Thanks from Brazil, you've help me a lot on my research, it's about to
pre-diagnose lung diseases with machine learning, and knowing how the audio process works... well, that's a change maker! Thank you again!
That's sounds very interesting and complicated! But I'm glad my videos were helpful! Good luck with you research..
Well done. You were able to bring us along without losing everyone in the usual details about dither. Thanks!

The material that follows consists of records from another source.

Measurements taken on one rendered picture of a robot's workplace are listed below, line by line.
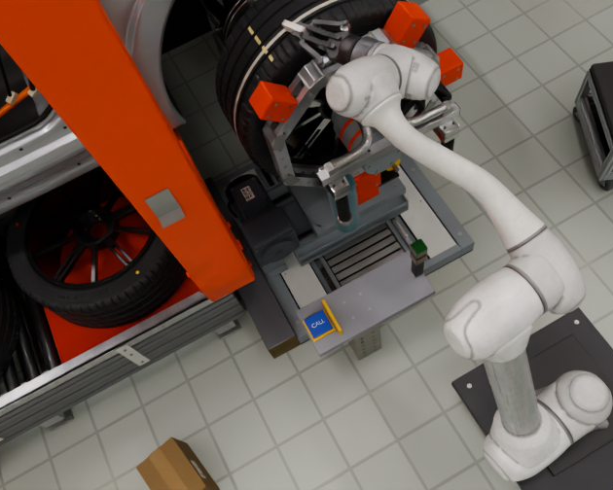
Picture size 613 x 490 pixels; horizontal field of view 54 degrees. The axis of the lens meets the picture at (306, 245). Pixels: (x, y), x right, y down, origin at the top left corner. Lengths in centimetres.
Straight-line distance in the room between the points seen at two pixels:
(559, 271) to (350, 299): 82
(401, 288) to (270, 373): 71
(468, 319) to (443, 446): 109
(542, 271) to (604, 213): 141
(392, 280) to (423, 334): 47
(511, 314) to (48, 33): 100
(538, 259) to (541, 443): 60
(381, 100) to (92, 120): 56
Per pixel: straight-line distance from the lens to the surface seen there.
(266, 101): 159
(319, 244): 243
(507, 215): 139
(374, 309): 199
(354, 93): 125
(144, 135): 129
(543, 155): 285
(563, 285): 140
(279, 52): 165
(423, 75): 139
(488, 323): 131
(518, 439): 178
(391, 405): 237
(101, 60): 113
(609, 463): 214
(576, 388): 185
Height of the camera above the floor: 233
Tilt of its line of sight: 64 degrees down
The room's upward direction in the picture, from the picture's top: 18 degrees counter-clockwise
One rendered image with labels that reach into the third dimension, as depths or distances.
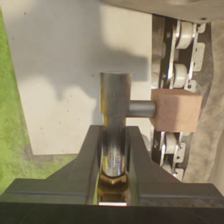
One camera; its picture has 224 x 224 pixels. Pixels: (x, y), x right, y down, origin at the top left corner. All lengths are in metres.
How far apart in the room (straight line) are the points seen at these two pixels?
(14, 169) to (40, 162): 0.23
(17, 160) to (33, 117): 1.19
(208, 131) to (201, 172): 0.10
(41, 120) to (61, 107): 0.04
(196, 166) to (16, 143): 1.23
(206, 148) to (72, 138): 0.28
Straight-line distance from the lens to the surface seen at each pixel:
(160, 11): 0.21
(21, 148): 1.41
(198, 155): 0.41
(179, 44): 0.29
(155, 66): 0.29
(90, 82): 0.26
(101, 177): 0.16
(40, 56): 0.28
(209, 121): 0.38
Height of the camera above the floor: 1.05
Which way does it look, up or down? 73 degrees down
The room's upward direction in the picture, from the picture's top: 177 degrees counter-clockwise

Thank you if you thought that it was consumable and not boring!
What a marvel of an educational video. The animation, accenting previously made points, careful explanation...it all together makes obtained information stick. Thank you for all the hard work that must went into making this series!
Thanks so much for checking it out and commenting! It really validates the time spent on these videos!
wait how does this video have so few likes? This is top quality youtube here!
Getting there ;)
Excellent video! I like how you explain in a clear and not overly complicated language, the speed and tone of your voice also makes it easy to follow along!
Thanks for the feedback!
This has to be the highest production value on a leture ive seen in my life. I honestly cant believe this isnt behind a paywall.
Ah mate! That's mighty kind of you. It doesn't have to be behind a paywall for me, since I have other avenues of income. It makes sense that fundamental videos like this are more accessible, and more niche and specific implementation videos be behind a paywall.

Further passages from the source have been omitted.